Foreign bodies can obstruct the tracheobronchial tree by migrating from distant sites such as the oesophagus.[4] These can escape detection due to inconsistencies in the clinical history.[2] If the acute phase passes uneventfully, the child may progress to the second stage by being asymptomatic and develop chronic inflammatory changes and recurrent bouts of infection. This may progress to bronchiectasis and typically involves inorganic objects such as a toy traffic cone. The development of bronchiectasis is the third stage and often requires surgical management.

Bronchiectasis may undergo resolution if the foreign body is extracted at bronchoscopy.[1] Foreign bodies may be extracted using flexible bronchoscopy as this obviates the need for a thoracotomy and resultant lobectomy, which may lead to a reduction in pulmonary function. Kambayashi et al. highlight the fact that a long retained foreign body can be extremely difficult to extract due to increased airway granulation tissue. Their case highlighted an eight-year history as opposed to a 40-year delay in our case.[5] Therefore, if bronchoscopy fails to extract a foreign body and if the bronchiectasis is specific to a lobe, then surgical resection of that lobe is the definitive treatment.
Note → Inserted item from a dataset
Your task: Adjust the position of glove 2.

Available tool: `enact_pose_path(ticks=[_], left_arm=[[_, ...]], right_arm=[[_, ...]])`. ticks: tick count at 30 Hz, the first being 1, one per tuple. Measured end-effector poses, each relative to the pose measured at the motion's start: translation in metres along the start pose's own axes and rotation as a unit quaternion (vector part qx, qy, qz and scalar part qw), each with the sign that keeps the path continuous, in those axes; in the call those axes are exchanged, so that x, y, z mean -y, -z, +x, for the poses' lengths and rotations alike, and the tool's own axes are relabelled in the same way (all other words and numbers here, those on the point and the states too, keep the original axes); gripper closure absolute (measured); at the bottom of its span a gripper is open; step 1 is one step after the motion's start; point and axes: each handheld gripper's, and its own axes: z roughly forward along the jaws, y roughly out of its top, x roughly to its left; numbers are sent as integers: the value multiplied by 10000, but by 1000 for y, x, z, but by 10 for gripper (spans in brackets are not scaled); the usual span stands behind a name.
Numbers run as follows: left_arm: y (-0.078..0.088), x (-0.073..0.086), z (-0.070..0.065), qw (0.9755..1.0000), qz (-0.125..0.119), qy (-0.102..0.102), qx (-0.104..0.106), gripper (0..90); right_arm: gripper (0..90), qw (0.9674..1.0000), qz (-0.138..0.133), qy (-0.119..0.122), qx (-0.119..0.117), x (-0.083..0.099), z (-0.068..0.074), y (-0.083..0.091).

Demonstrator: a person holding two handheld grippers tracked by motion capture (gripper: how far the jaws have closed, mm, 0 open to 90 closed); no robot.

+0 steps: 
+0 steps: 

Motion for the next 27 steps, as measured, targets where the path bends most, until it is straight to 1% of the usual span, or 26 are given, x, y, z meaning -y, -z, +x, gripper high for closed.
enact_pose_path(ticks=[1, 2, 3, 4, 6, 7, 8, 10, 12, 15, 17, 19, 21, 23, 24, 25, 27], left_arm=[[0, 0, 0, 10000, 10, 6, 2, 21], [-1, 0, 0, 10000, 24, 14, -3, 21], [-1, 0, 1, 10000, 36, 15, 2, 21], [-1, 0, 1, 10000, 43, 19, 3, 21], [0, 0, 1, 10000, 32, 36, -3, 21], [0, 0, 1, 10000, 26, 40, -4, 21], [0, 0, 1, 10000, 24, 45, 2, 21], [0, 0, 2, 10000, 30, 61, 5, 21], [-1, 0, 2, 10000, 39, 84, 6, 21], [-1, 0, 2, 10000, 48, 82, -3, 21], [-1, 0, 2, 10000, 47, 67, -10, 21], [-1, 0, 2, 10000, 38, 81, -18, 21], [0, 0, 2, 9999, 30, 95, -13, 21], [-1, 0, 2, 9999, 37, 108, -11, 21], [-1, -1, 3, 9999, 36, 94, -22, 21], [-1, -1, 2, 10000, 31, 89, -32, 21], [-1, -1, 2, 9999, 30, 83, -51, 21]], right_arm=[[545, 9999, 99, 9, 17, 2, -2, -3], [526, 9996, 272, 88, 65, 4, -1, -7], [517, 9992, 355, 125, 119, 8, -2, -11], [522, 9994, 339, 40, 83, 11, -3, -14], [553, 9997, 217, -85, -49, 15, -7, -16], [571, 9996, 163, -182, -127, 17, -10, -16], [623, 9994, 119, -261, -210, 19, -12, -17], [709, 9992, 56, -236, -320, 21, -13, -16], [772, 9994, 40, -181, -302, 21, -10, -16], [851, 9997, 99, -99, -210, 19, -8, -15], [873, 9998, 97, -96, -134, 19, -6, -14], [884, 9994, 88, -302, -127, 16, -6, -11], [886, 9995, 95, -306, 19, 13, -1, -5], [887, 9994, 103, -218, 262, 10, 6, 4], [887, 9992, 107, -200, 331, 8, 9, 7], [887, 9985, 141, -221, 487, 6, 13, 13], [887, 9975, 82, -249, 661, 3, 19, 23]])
Our case highlights several important considerations. First, even if the toy traffic cone had not been missed on previous imaging, the eventual lobectomy highlights the destructive potency of an inorganic foreign body which escaped detection for over 40 years. Second, this should serve as an aide memoir to consider the possibility of an inhaled foreign body where a clinical history of childhood bronchiectasis exists.

Conclusion

This case demonstrates the destructive potency of an inorganic foreign body that escaped detection for over 40 years. It highlights the need for consideration of aspirated matter in the clinical history of bronchiectasis diagnosed in childhood. This requires thorough history and a high index of clinical suspicion.